The best-selling song in the UK in 1985 was Jennifer Rush’s The Power of Love. Thirty years later, it was Uptown Funk, by Mark Ronson, with Bruno Mars. From the soft-rock power ballad to the dance floor, these were two very different highs of the charts.
It is obviously difficult to take a sample of two songs and draw meaningful conclusions about the changes in popular music. But what about a sample of 500,000 songs? This is exactly what scientists at the University of California at Irvine did, to track the trends in the success of different types of songs between 1985 and 2015.
The researchers used the growing availability of large datasets, in this case the online music encyclopedias Musicbrainz and Acousticbrainz. They analyzed half a million songs released in the UK over that 30-year period and correlated chart success with the songs’ acoustic characteristics.
These are broken down into variables such as timbre, tone, dance, mood, and genre groups. The results suggest that there is a general trend of fewer happy songs and more sad songs, while at the same time there has been an increase in the number of dance songs. Yet while this type of “big data” study can reveal new information about the music people listen to, it’s also important to have a big picture of how they listen.
The idea of pop songs getting sadder and sadder makes the read interesting and the titles catchy. But categorizing songs as “happy” or “sad” also depends greatly on social context and interaction. Take the example of a song that topped the charts twice, 16 years apart, Queen’s Bohemian Rhapsody. It’s a complex production on many levels, not directly danceable and sung from the point of view of a nihilistic murderer for whom “nothing really matters”. Yet it is the source of a very happy group participation.
It should also be considered that the way we consume music, and how that consumption is measured, has changed a lot in 30 years. Ratings are much less important now that the amount of music available to the average listener is an order of magnitude greater than it was in 1985. At the time, audiences relied on a relatively small number of stations. to listen to new music. The charts were selected from a limited number of available singles and were much more important in people’s daily listening.
Today listeners have the history of recorded music in their pockets and increased control over how it is listed and ordered to taste. The technology we use to listen to music has even altered our relationship with it, simultaneously expanding the parameters of musical choice and making the listening experience more intensely private.
Even though the graphics themselves have adapted over the decades, incorporating downloads in 2004 and streaming in 2014, they don’t represent the same measure of cultural dominance as they once did. As psychologists Raymond MacDonald, David Hargreaves, and Dorothy Miell note, there has been a “democratization of musical styles to the extent that the earlier association of some styles with ‘serious’ and others with ‘popularity’ n ‘no longer exists to the same extent’.
While the charts record mainstream success, they also interact with and are fueled by musical subcultures that are often set in opposition to that mainstream. They grow up primarily because they’re different from what’s on the charts, but can eventually be successful building on that status, creating tension with the original fans.
For example, once tabloid newspapers began to regularly use terms like “acid house” and feature smiley-faced t-shirts in their fashion selections, many original rave fans continued to maintain their sense of distance and opposition to the general public. It’s a pattern familiar with musical subcultures – from mods to hippies to punks – as their markers of difference fit into the larger cultural milieu.

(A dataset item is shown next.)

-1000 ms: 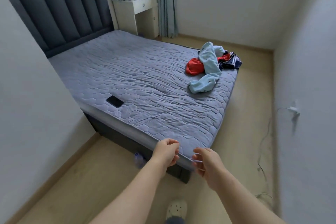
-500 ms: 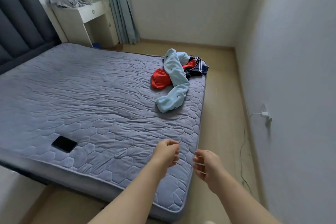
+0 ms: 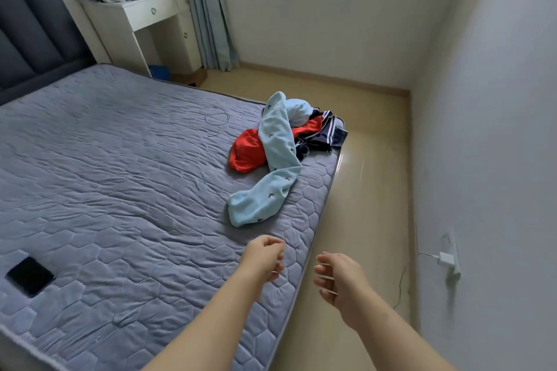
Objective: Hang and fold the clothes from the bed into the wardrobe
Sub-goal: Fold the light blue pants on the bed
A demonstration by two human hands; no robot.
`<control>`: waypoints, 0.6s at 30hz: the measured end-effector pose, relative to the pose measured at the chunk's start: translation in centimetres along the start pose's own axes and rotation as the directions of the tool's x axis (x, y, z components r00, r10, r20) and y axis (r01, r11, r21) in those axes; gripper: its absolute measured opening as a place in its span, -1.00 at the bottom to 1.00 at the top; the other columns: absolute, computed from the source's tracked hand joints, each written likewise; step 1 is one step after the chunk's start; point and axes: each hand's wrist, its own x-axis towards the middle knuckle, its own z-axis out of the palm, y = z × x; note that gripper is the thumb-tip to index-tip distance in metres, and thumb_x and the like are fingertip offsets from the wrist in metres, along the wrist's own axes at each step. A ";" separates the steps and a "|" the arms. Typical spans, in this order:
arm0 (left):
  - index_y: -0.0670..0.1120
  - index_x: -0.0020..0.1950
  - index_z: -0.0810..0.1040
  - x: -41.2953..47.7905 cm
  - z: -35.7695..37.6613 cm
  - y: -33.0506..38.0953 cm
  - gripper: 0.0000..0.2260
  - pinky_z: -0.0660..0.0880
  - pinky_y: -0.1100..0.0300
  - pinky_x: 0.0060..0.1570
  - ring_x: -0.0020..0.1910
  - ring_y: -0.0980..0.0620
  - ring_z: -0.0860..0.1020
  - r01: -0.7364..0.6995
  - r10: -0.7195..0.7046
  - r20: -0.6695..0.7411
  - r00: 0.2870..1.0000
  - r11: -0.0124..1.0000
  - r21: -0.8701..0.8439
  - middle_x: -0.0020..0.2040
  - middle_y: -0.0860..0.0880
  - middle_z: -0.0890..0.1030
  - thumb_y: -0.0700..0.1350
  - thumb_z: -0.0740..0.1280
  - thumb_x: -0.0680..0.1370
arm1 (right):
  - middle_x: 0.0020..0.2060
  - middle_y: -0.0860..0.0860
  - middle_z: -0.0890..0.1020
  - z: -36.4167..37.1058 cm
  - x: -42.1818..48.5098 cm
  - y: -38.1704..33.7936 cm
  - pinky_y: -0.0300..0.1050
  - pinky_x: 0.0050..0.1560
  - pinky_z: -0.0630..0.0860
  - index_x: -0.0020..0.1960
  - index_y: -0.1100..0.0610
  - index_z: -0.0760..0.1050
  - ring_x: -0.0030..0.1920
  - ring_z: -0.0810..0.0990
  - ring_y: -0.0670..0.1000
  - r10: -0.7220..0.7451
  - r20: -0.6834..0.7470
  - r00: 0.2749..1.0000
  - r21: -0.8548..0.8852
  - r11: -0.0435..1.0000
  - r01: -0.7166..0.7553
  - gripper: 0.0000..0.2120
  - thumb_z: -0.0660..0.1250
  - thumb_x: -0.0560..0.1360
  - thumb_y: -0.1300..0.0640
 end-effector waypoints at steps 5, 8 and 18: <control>-0.06 -0.15 0.51 5.1 3.0 4.6 -0.88 0.34 0.30 -0.43 -0.45 0.08 0.42 0.012 -0.014 -0.058 0.998 0.999 -0.045 -0.32 -0.01 0.48 -0.19 0.23 0.56 | -0.44 -0.01 0.37 -1.5 5.9 -5.9 -0.27 -0.40 0.13 -0.22 0.08 0.35 -0.46 0.29 -0.05 0.018 0.045 0.999 -0.081 0.997 -0.015 -0.83 0.18 0.54 0.24; -0.05 -0.16 0.50 8.7 3.4 6.7 -0.87 0.36 0.31 -0.46 -0.45 0.08 0.42 0.028 -0.036 -0.104 0.994 0.997 -0.073 -0.32 -0.01 0.49 -0.18 0.23 0.56 | -0.44 0.00 0.34 -1.0 9.3 -8.6 -0.29 -0.41 0.12 -0.20 0.07 0.33 -0.48 0.26 -0.05 0.051 0.086 0.995 -0.109 0.993 -0.042 -0.84 0.17 0.53 0.26; -0.05 -0.19 0.47 22.6 3.5 14.5 -0.84 0.34 0.30 -0.44 -0.46 0.09 0.39 0.089 -0.115 -0.158 0.981 0.982 -0.167 -0.31 -0.02 0.47 -0.19 0.21 0.57 | -0.41 0.01 0.38 3.2 21.8 -19.3 -0.26 -0.41 0.17 -0.18 0.11 0.37 -0.47 0.29 -0.03 0.088 0.086 0.992 -0.241 0.968 -0.065 -0.89 0.20 0.51 0.26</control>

Popular music is therefore a contested territory. Taste models are constantly evolving, with chart success being only one axis of the impact of music.
The limits of big data
The recommendation algorithms of big tech companies are increasingly a part of the musical and cultural choice process, and the massive data sets associated with them are a huge resource for researchers. But the “popular” in popular music is more than a simple quantitative measure of consumption, and it cannot be reduced to aesthetic and stylistic components. It is also necessary to take into account its social functions. And that means researchers from different disciplines – both artistic and scientific – engage in a dialogue to analyze and interpret the data.
Music encoded as digital data now feeds into the larger matrix of economic and political decision-making, such as the Bank of England using it to take economic temperatures. It is therefore more important than ever that the social aspect of music use is not buried under the numbers.